Jackson era negro. Segregar la música por razas es injusto e inapropiado pero no se trata de razas, hay que explicarlo, sino de cultura, de cultura negra, y ésa es la que mamó el pequeño de los Jackson Five. Tienen razón los que dicen que antes hubo otros, que Jackson fue más mediático pero que no se puede obviar a James Brown; tiene razón Diego A. Manrique al afirmar que fue el gran aglutinador de las distintas corrientes del pop. Pero eso no le resta mérito. Su capacidad de conectar con el ritmo interior del pueblo, su habilidad para hacer bailar a la gente, para inventarse una coreografía que está ya interiorizada por todos los ciudadanos americanos (y del mundo), su maestría en hacer música popular, esa música que tiene la cualidad de metérsete dentro, como si te la tragaras, es indudable.

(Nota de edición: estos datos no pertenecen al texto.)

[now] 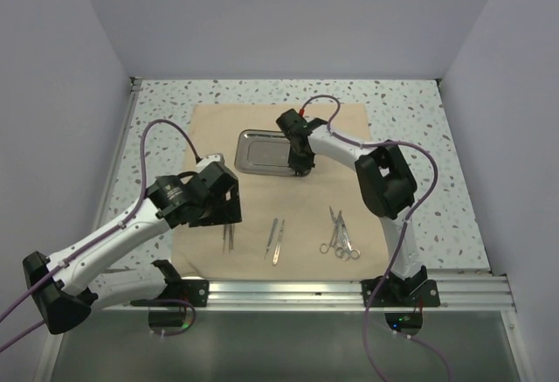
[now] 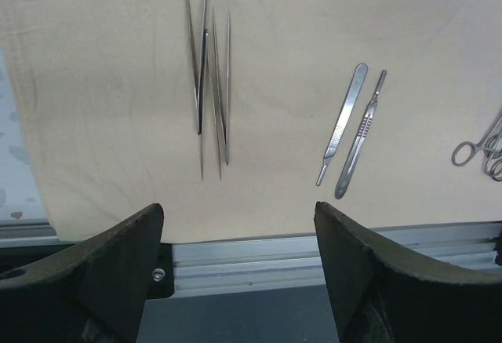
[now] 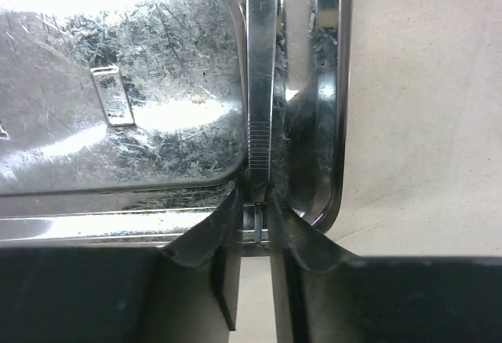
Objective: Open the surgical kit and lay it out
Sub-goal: Pick up the medical item from the container, then place the medical item in the surgical kit.
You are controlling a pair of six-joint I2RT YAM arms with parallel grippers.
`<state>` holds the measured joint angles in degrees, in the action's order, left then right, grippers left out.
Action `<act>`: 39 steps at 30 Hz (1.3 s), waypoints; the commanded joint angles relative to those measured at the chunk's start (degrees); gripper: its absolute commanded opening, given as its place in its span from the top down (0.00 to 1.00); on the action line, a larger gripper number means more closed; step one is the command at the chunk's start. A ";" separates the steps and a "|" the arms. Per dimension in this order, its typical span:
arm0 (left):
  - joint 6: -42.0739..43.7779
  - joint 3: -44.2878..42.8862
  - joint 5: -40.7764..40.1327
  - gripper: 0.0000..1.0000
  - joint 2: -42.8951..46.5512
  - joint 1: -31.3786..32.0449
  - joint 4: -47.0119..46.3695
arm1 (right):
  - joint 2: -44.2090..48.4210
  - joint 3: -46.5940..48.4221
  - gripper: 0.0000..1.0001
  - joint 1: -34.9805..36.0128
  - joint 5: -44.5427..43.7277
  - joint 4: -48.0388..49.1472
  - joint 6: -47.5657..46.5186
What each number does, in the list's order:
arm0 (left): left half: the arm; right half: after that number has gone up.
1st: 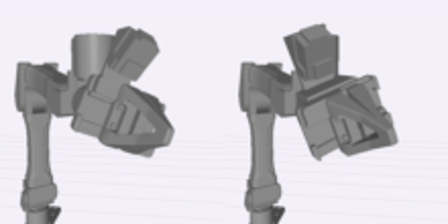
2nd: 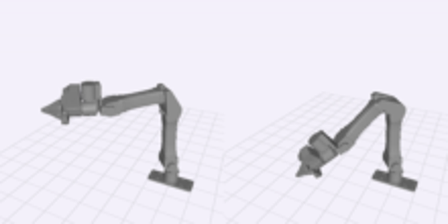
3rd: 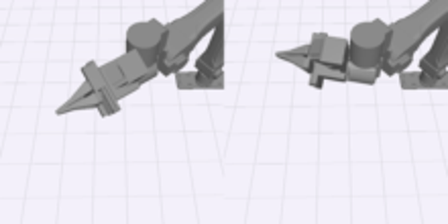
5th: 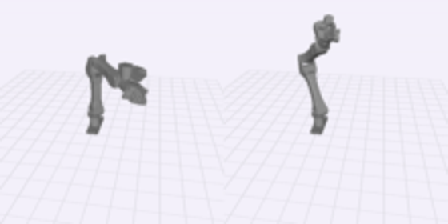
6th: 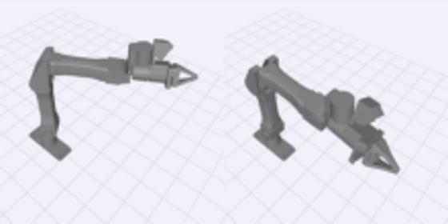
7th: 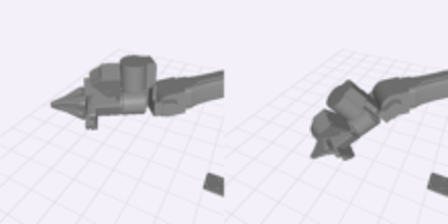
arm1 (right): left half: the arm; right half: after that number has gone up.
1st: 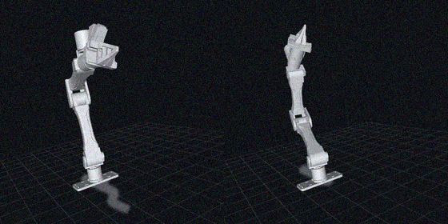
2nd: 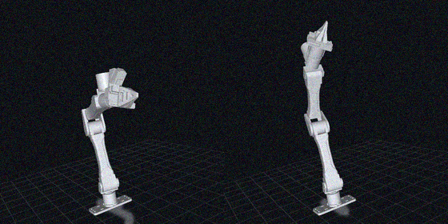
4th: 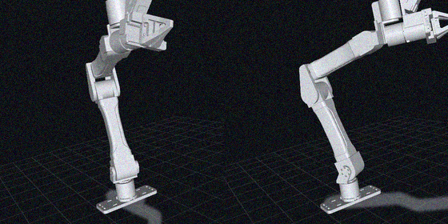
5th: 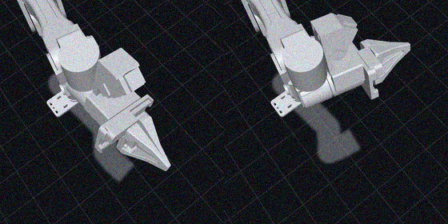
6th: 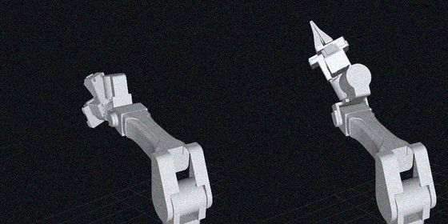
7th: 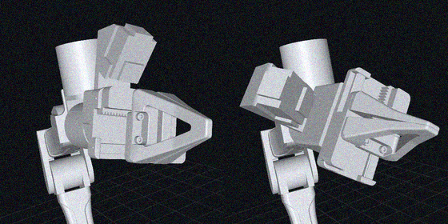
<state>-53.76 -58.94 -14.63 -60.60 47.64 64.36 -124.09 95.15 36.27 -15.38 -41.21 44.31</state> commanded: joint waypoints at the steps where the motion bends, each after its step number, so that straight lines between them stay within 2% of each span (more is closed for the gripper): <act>1: 1.46 -2.67 -2.15 0.18 1.27 -0.44 2.17 | -1.59 -4.27 0.80 0.38 1.05 0.17 2.53; 2: 1.64 -2.67 -2.15 0.18 1.27 -0.53 2.26 | -1.59 -4.54 0.87 0.29 1.14 0.43 2.79; 5: 2.25 -3.20 -2.07 0.17 0.66 -0.61 2.70 | -1.94 -4.63 1.00 0.29 1.23 0.52 2.97; 12: 3.31 -6.19 -2.42 0.09 -1.01 -1.06 4.19 | 0.16 -0.69 1.00 0.38 2.19 -0.97 1.74; 17: 5.50 -11.81 -4.87 0.01 -3.03 -2.11 6.31 | 4.64 3.72 1.00 1.25 3.60 -4.83 0.51; 21: 9.10 -14.09 -5.49 0.00 -3.39 -3.42 5.43 | 9.47 5.65 1.00 3.54 3.60 -7.30 1.38; 27: 18.50 -15.94 -4.35 0.00 -2.95 -7.46 2.89 | 19.39 1.45 1.00 11.00 -0.17 -11.60 9.72; 31: 24.04 -16.30 -3.56 0.00 -2.77 -10.72 2.53 | 25.73 -5.40 1.00 19.07 -1.41 -11.52 20.07; 36: 25.28 -16.38 -2.51 0.00 -2.16 -12.83 1.12 | 29.08 -12.78 1.00 29.70 -3.60 -12.14 30.02; 39: 24.23 -16.04 -1.45 0.00 -1.81 -13.10 1.21 | 28.82 -15.60 1.00 33.76 -4.75 -12.14 35.91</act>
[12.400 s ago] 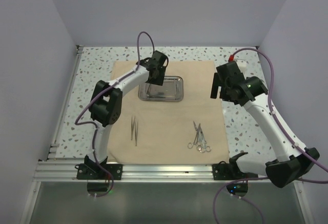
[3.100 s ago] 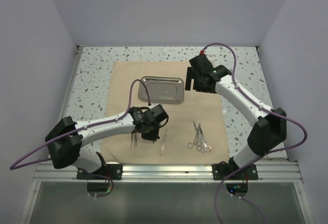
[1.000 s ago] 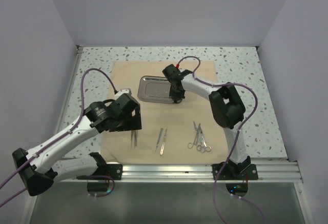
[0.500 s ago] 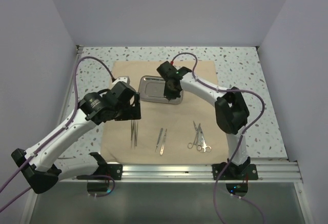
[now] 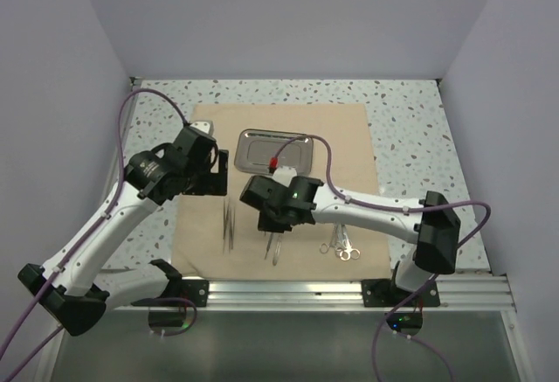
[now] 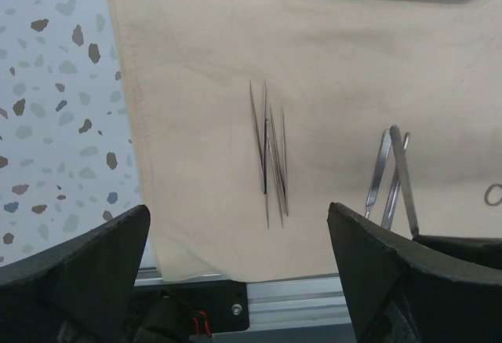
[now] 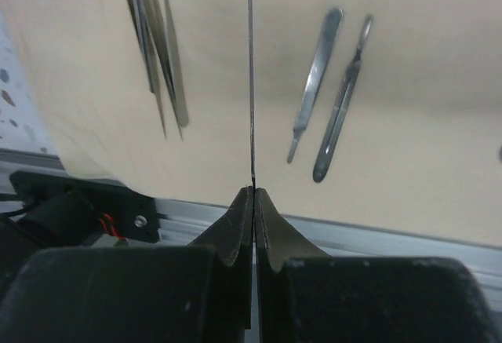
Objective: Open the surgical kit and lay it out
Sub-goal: Place the medical item in the surgical kit, then reset both arms
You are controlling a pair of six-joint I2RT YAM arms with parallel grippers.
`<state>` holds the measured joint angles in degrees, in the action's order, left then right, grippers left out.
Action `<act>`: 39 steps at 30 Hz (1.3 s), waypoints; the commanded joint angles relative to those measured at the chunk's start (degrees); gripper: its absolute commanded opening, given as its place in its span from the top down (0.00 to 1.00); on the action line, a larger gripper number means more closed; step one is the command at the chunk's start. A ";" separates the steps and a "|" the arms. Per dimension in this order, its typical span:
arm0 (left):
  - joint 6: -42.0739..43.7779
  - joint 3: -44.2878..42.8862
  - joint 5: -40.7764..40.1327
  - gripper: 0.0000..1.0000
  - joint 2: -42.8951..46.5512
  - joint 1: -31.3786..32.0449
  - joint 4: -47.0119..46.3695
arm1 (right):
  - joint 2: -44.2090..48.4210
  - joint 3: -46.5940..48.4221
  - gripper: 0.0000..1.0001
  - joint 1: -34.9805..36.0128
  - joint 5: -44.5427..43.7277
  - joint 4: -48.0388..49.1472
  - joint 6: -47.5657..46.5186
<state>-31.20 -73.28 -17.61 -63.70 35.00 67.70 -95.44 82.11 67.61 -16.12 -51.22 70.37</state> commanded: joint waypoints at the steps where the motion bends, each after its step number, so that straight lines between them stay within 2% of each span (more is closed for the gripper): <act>1: 1.06 -1.43 1.78 0.00 1.56 -0.46 -2.14 | -0.10 -3.52 1.00 4.52 -4.01 -1.78 12.31; 6: 0.88 0.06 3.28 0.00 4.28 -0.55 -2.67 | -2.64 -7.57 1.00 7.97 -5.06 0.69 18.39; 12: 1.05 0.41 3.46 0.00 7.01 -0.55 -0.82 | -3.96 -7.49 1.00 7.97 -8.84 -0.98 21.12; 16: 1.14 0.50 3.02 0.00 8.77 -0.55 0.24 | -6.86 -6.96 1.00 7.88 -7.88 -1.69 22.71; 17: 1.23 0.50 3.02 0.00 8.94 -0.55 0.59 | -7.48 -6.61 0.95 7.97 -7.35 -0.64 22.27; 18: 1.23 0.50 3.02 0.00 9.21 -0.55 0.68 | -8.18 -6.35 0.58 8.15 -7.00 -0.37 21.83; 21: 1.14 0.50 2.93 0.00 9.82 -0.55 1.12 | -9.68 -3.63 0.02 8.94 -6.73 -3.08 21.74; 24: 1.06 0.41 2.84 0.00 10.35 -0.55 1.12 | -8.80 0.50 0.02 9.64 -9.01 -9.06 21.92; 28: 0.97 0.68 3.19 0.00 10.35 -0.55 -0.28 | -2.85 7.17 0.02 10.25 -16.20 -18.97 20.25; 31: 1.23 -0.37 3.02 0.00 9.48 -0.55 -0.64 | 1.64 9.21 0.02 11.57 -20.26 -22.42 16.48; 36: 1.85 -0.73 2.49 0.00 8.77 -0.55 -3.36 | 13.86 10.62 0.02 11.66 -25.36 -23.22 4.11; 39: 1.85 1.55 1.61 0.00 8.95 -0.55 -6.96 | 22.29 8.78 0.02 11.58 -28.44 -20.34 -3.70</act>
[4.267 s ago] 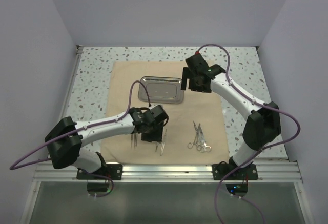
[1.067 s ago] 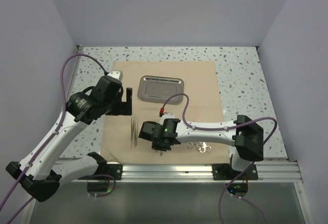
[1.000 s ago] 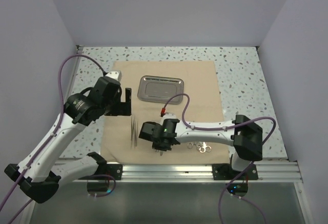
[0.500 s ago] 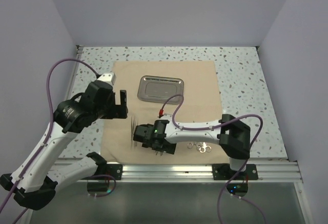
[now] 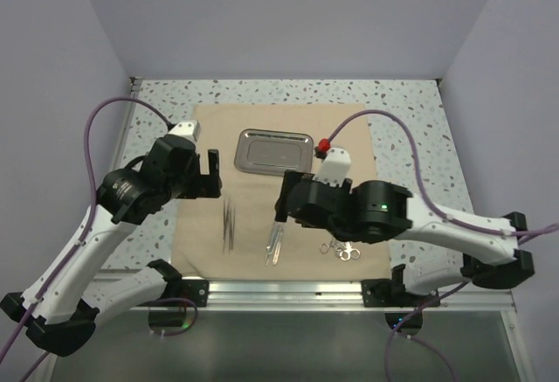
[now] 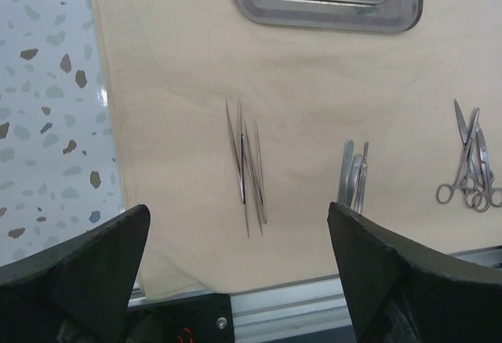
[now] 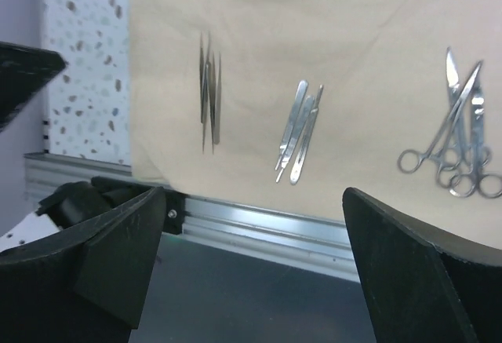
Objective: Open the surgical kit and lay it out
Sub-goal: Reset both arms
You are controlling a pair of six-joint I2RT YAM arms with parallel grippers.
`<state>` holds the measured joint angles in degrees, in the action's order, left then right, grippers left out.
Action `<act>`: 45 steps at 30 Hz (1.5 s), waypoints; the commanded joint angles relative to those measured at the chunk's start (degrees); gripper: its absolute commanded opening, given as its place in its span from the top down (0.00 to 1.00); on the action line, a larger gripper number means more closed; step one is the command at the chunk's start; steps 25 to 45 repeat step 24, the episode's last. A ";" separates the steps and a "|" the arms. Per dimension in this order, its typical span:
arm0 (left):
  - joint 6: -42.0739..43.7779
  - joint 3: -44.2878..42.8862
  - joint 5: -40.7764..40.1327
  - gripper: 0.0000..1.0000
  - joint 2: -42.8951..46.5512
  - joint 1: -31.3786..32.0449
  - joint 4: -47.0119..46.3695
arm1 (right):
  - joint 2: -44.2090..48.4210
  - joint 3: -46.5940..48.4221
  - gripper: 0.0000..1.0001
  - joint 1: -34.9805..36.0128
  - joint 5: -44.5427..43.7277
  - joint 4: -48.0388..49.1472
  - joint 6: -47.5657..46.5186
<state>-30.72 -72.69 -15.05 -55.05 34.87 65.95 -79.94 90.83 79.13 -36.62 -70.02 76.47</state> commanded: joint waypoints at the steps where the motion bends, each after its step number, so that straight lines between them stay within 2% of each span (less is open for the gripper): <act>1: 1.36 2.27 -2.08 0.00 0.29 -0.42 -7.14 | 9.17 -2.99 0.02 0.06 -8.37 2.30 -11.67; 7: 3.38 2.81 -7.00 0.00 -3.66 -0.42 -11.98 | 29.12 -14.35 0.02 0.06 -11.19 14.72 -21.70; 10: 3.83 1.94 -10.42 0.00 -5.59 -0.42 -13.21 | 33.26 -13.14 0.01 -0.03 -14.16 12.82 -24.87; 14: 3.13 1.67 -14.83 0.00 -5.77 -0.51 -16.03 | 33.71 -9.62 0.02 0.06 -17.69 8.86 -29.53; 19: 1.02 0.44 -17.56 0.00 -6.82 -1.12 -17.26 | 32.04 -5.93 0.01 0.06 -21.91 3.41 -28.83; 21: 0.92 0.18 -18.34 0.00 -7.97 -1.30 -17.35 | 32.48 -6.97 0.02 0.06 -20.86 7.06 -34.26; 24: 0.31 -0.70 -21.67 0.00 -9.81 -1.47 -16.04 | 32.92 -8.82 0.02 -0.03 -21.38 7.18 -36.21; 45: 0.31 -0.70 -21.67 0.00 -9.81 -1.47 -16.04 | 32.92 -8.82 0.02 -0.03 -21.38 7.18 -36.21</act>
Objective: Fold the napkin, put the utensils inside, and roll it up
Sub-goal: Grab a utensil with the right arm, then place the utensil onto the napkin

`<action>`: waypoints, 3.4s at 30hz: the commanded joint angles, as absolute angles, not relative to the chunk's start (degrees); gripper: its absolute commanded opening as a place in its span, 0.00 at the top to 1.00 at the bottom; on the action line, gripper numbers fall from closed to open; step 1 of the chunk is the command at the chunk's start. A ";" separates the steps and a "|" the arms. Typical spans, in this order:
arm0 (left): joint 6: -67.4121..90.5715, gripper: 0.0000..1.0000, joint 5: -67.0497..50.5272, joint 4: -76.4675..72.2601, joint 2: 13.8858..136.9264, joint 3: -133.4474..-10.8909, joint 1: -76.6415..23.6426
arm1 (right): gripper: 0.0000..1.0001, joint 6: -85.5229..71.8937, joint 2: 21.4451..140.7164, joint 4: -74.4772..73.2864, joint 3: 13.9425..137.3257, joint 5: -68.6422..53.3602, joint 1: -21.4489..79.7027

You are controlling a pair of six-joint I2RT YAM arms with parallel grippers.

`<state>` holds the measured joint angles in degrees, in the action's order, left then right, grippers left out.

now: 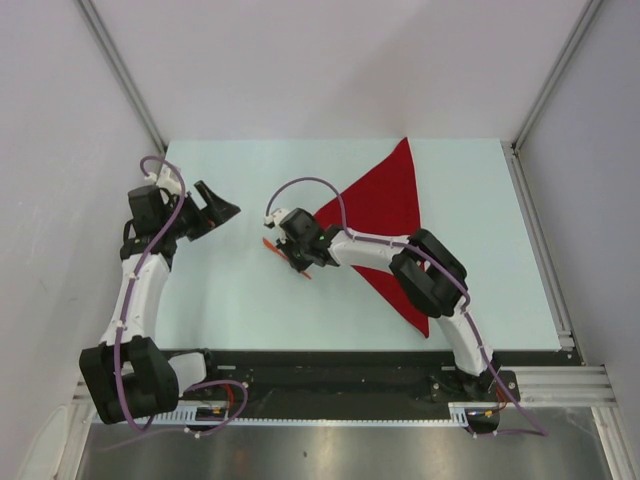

Ayer Harlem le perdonó su wonderland, su nariz operada, su ridículo pelo alisado, la falta de empatía que tenía con el público que le había alzado. Le perdonó sus bobadas de rico desequilibrado, caprichoso, tan alejado de su origen humilde, tan distinto de esa otra estrella memorable que es Stevie Wonder. Ayer el Apollo, que tiene algo más de templo que de teatro, celebró un bautizo más que un entierro. Bautizaban a Jacko, ese chico tanto tiempo perdido en el universo de las celebridades desequilibradas.
Jacko, que, irónicamente, rima con Wacko, el insulto más apropiado para él y el más ofensivo: loco de atar.